Food & Recipes

These 8 Bedtime Snacks Will Help You Get A Better Night’s Sleep

How much sleep do you get a night? Did you know that we sleep one-third of our lives (or should)? According to the National Sleep Foundation, some of us may function best on nine hours of sleep per night, while others are more alert if they get under seven.

There are several factors to consider when determining what amount is best for you, such as how much caffeine you drink in a day (and when), what medications you take (if any), if you exercised today, and seeing what amount of sleep works best for you (experiment and see!).

To help figure it out, download and print the National Sleep Foundation’s Sleep Diary.

In the past, we’ve covered the types of food and drink you should not have in order to get a better night’s sleep.

Now, as a pretty regular insomniac, I researched what to eat and drink to get more restful Zzzzs.

As an added bonus, I tried all of the below, and put them in order from best to least effective (for me, anyway). You’ll have to try them all out for yourself to see which are most effective for you.

1. Milk

Yes, milk is as cliché as it gets regarding what drink will help you sleep. But, for good reason—it works. It works so well for me, in fact, that I no longer can drink it in the day (since it makes me sleepy).

What’s in milk that is so good for promoting sleep?
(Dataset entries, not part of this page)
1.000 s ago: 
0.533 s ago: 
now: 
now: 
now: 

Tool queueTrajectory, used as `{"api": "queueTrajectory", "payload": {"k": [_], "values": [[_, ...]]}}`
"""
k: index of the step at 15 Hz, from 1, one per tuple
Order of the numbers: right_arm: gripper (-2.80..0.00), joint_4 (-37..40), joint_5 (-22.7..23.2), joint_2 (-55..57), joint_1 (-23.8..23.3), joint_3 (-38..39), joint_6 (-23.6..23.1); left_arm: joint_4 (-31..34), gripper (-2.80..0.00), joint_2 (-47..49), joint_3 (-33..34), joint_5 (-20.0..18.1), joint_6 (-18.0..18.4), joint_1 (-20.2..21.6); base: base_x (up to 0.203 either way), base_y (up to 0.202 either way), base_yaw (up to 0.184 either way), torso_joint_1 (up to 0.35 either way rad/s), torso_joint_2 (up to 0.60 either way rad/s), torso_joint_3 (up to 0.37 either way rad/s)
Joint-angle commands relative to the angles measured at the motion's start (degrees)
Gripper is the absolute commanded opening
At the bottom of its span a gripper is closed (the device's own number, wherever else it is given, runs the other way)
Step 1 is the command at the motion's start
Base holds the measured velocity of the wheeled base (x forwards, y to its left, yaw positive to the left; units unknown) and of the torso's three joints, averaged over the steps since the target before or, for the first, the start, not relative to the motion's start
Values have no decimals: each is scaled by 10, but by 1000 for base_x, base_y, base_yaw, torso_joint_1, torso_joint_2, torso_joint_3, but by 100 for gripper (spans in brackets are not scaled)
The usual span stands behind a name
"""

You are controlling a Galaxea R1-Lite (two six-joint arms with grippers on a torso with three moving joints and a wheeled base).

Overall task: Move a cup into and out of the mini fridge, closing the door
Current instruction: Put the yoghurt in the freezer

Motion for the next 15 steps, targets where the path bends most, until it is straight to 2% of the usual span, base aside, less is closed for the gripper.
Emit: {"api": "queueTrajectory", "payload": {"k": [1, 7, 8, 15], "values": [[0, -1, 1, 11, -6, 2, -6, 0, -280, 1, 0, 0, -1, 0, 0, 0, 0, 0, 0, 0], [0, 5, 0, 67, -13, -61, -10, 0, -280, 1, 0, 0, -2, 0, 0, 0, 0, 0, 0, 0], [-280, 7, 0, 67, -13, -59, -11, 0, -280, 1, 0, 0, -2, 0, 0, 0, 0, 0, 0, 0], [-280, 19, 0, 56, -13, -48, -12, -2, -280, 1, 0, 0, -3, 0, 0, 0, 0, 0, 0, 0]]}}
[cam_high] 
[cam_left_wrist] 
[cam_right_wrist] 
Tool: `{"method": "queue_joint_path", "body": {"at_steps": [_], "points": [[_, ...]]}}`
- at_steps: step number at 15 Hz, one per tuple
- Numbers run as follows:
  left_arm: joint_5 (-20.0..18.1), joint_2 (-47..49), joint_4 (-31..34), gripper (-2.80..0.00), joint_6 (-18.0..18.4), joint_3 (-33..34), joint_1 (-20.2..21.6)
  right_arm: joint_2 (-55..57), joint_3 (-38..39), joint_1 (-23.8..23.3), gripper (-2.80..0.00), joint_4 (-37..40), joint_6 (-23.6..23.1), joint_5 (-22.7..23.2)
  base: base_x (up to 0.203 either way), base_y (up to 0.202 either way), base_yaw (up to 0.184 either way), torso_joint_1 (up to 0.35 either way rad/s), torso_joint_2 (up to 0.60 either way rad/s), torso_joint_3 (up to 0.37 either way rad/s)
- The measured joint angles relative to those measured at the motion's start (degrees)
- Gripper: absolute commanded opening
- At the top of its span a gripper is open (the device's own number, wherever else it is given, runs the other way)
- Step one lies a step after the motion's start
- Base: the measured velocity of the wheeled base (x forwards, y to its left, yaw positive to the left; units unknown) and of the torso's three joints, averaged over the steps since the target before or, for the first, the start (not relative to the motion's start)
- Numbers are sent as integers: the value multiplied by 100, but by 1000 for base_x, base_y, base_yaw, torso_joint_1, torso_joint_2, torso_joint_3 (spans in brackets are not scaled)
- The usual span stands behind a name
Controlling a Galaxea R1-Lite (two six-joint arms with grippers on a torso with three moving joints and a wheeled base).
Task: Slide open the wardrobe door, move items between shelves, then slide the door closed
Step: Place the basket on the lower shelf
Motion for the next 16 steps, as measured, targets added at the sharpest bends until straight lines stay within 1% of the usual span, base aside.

Tryptophan, which is an amino acid that’s a precursor to serotonin and melatonin.

Though some experts do not believe in the sleep-promoting power of milk, as an insomniac, it works for me better than anything else.

Some experts say to combine milk with a carbohydrate in order for it to really take effect. Personally, I have it alone, warm, and then add vanilla and sugar for added fun and flavor (so it tastes like a vanilla milkshake). Yum!

milk photo
Photo by Muffet

2. Bananas

Bananas contain many sleep-inducing ingredients, such as magnesium and potassium (both of which make your muscles relax), tryptophan (an amino acid which turns into serotonin, popular in turkey), and melatonin (a sleep hormone).

Some people combine bananas with other sleep-promoting foods for a more guaranteed-sleep effect.

For instance, you can combine bananas and milk in the blender or chop them up and add them to a bowl full of milk (I add a bit of sugar, too, and it tastes like banana cream pie… almost).

bananas photo
Photo by keepon

3. Cherries

Yep, cherries have melatonin, so forget about buying a container of melatonin pills to sleep. Instead, hit up your local farmers’ market for some au natural melatonin, have some before bed, and there you go.

Plus, unlike the pill form, which can sometimes leave you feeling groggy the next morning, I felt more awake the morning after popping a few cherries in my mouth.

cherries photo
Photo by ** RCB **

4. Healthy Cereal

Kashi or another kind of fortified cereal is a great carbohydrate choice to eat before bed—the key is having cereal with complex carbohydrates.

Quinoa and barley fall into the latter category, though I’ve never been inclined to whip up a batch before bed. I’d much prefer the bananas and milk method, or cereal and milk, for that matter.

Kashi cereal photo
Photo by alexstaubo

5. Jasmine Rice

Once again, tryptophan and serotonin are at work here—when you have jasmine rice approximately four hours before bed, you’ll fall asleep twice as fast as someone who doesn’t, according to the American Journal of Clinical Nutrition.

It has a high glycemic index, which means it is digested at a slower speed than other foods and glucose will enter the bloodstream gradually versus all at once, making you nice and tired.

jasmine rice photo
Photo by theimpulsivebuy

6. Turkey

Yes, you probably already knew that turkey is renowned for making people sleepy, due to the tryptophan in it. You can see an entire list here of foods that are high in tryptophan, like soy and crustaceans, if turkey’s not your thing.

turkey photo
Photo by ReneS

7. Valerian Tea

You can either drink Valerian Tea or get an extract at a health food store or your local pharmacy. As a sedative herb, it’ll help you sleep.

However, as a tea, it made me have to get up halfway through the night to use the bathroom, which the milk didn’t do, so user be warned!

Valerian Tea photo
Photo by Magic Robot

8. Hard-Boiled Eggs

By eating hard-boiled eggs before bed, you’ll give your body protein. This will not only help you fall asleep, but keep you asleep. Top 10 Home Remedies even suggests the perfect pre-sleep meal that combines many of the above into a succinct variety of food:

hard boiled eggs photo
Photo by Neeta Lind

So, there you have it. By the time you’re done reading this, I hope you’re consuming some of the above and on your way to sleeping soundly.